O acordo foi firmado entre o Ministério Público Federal (MPF), o município, o Fundo Nacional de Desenvolvimento da Educação (FNDE) e o Instituto Nacional de Estudos e Pesquisas Educacionais Anísio Teixeira (Inep). Com a homologação judicial, a ação civil pública movida pelo MPF contra o município foi encerrada.
Segundo as investigações, Maranhãozinho inflou os números de matrículas no EJA informados ao Educacenso, sistema responsável por levantar os dados oficiais da educação no país. O município teria declarado 2.632 alunos matriculados em 2023, mas fiscalização realizada pelo Tribunal de Contas do Estado (TCE-MA) identificou apenas 659 estudantes ativos.

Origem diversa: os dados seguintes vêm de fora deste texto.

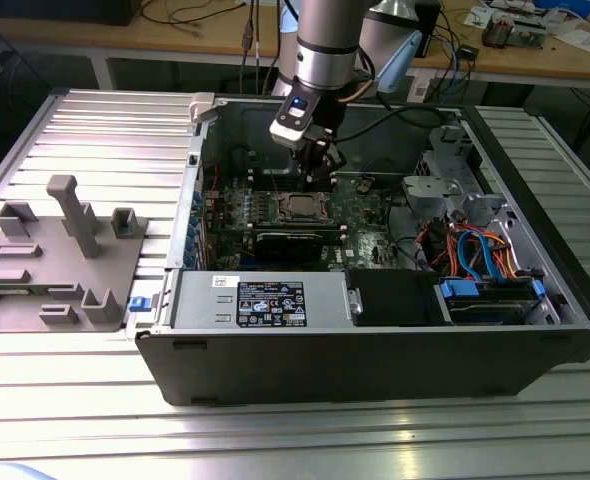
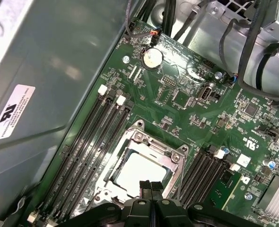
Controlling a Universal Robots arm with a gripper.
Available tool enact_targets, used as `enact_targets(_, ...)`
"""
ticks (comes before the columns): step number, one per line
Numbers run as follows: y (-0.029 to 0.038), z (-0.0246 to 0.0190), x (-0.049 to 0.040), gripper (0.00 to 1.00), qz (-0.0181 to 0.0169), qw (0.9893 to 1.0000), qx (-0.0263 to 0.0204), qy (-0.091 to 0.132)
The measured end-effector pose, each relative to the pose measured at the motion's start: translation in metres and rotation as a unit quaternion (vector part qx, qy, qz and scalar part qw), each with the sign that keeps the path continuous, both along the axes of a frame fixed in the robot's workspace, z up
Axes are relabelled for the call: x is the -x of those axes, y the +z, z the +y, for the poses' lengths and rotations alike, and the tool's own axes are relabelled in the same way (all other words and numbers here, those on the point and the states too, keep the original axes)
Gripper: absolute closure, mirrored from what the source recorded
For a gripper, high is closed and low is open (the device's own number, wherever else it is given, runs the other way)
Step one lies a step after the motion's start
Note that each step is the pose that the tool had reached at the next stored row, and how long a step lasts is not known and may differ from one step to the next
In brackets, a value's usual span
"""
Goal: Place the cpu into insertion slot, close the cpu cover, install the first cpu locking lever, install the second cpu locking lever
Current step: 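Install the first cpu locking lever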
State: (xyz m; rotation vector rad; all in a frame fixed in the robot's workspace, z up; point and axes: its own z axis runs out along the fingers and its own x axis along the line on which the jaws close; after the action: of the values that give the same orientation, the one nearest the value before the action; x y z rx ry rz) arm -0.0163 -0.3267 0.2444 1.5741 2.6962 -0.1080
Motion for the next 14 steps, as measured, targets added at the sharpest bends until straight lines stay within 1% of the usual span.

Entre as irregularidades apontadas pela Controladoria-Geral da União (CGU) estão a inclusão de pessoas já falecidas e moradores de outros municípios ou estados. A nota técnica da CGU estima que o número de matrículas irregulares poderia variar entre 289 e 2.599 alunos, resultando em um prejuízo potencial de até R$ 6,7 milhões.
Na sentença, a 3ª Vara Federal Cível da Seção Judiciária do Maranhão reconheceu a validade do acordo, que define as seguintes medidas:
Exclusão de 355 alunos do Censo Escolar de 2023;
Devolução de R$ 1,9 milhão aos cofres públicos;
Correção dos dados de matrícula no Educacenso;
Revisão das estimativas do Fundeb de 2023 pelo FNDE, com base nas informações atualizadas.
Com a homologação, o objetivo é alinhar os dados educacionais com a realidade local e evitar novos repasses indevidos de recursos públicos.